Supplied data ▸

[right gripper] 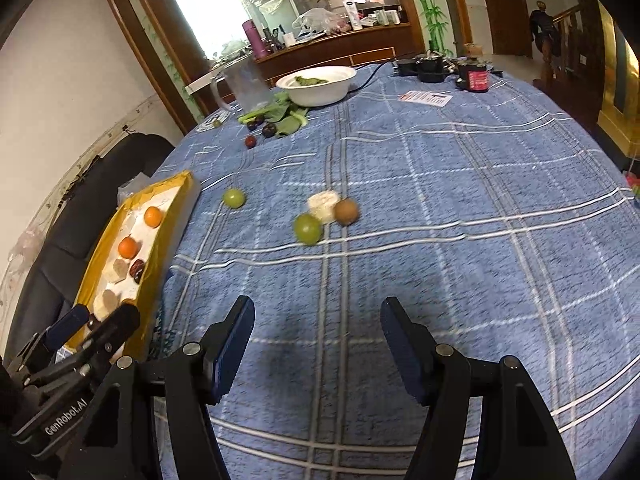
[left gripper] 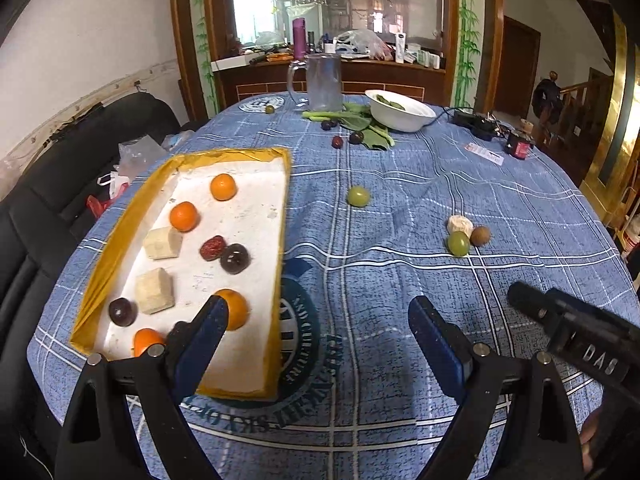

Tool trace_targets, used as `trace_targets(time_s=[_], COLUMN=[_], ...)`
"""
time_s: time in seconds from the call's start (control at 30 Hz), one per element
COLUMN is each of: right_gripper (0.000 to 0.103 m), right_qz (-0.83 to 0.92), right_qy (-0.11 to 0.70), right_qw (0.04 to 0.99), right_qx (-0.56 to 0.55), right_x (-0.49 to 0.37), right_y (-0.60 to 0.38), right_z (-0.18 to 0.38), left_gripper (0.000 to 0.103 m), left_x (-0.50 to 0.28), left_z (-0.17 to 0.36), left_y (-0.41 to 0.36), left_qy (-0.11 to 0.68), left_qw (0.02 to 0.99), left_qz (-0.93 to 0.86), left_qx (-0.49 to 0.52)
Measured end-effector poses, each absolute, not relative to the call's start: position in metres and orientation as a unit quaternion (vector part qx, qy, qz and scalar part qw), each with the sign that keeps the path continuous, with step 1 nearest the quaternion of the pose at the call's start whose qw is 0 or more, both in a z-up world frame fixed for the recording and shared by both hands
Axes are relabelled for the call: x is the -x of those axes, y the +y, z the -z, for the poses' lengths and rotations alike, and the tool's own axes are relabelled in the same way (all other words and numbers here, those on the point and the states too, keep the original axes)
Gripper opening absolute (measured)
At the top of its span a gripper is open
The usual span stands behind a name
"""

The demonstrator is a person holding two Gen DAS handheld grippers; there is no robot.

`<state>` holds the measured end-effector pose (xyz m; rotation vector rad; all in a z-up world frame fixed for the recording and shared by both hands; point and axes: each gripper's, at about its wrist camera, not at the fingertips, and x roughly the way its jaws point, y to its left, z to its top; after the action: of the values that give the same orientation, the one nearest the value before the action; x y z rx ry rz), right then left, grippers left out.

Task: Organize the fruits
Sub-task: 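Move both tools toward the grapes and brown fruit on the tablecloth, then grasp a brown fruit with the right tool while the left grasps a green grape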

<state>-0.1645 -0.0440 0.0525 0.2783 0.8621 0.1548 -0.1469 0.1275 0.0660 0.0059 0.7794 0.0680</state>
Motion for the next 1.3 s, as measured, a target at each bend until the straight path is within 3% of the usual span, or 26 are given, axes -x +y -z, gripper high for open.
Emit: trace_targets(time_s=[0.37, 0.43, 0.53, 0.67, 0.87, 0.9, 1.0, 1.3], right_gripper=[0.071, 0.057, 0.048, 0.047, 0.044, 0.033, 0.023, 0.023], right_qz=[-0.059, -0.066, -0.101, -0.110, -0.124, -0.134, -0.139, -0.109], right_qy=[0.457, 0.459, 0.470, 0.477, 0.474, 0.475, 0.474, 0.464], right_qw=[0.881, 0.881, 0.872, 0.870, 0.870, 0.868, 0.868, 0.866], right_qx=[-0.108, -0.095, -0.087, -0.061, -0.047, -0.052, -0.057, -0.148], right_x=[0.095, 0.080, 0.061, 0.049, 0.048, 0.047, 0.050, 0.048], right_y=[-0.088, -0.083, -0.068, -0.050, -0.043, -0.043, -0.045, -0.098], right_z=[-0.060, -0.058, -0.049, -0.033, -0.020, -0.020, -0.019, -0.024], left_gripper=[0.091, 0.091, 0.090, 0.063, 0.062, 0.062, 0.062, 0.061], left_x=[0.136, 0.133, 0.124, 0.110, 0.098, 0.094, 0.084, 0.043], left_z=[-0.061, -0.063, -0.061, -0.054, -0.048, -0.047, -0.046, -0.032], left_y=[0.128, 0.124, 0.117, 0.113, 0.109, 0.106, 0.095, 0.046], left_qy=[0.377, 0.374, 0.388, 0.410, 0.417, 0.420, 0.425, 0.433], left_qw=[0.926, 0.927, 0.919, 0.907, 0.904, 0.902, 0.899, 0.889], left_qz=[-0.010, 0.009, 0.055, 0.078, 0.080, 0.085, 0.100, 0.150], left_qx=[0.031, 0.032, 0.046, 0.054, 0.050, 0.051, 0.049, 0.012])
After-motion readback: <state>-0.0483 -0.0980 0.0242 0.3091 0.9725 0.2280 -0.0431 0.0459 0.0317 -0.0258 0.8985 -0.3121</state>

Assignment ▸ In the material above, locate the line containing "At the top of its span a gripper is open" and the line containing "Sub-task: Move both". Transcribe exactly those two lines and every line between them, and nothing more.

Written response ▸
At the top of its span a gripper is open
The usual span stands behind a name
"""

The demonstrator is a person holding two Gen DAS handheld grippers; there is no robot.

`<state>` holds the measured end-effector pose (xyz m; rotation vector rad; all in a z-up world frame fixed for the recording and shared by both hands; point and axes: each gripper's, at about its wrist camera, not at the fingertips, and x roughly the way its jaws point, y to its left, z to its top; after the action: of the values that give the same orientation, the one nearest the value before the action; x y z rx ry rz), right then left, grippers left out.

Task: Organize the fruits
Sub-task: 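Move both tools toward the grapes and brown fruit on the tablecloth, then grasp a brown fruit with the right tool while the left grasps a green grape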

The work is done, and the output is complete.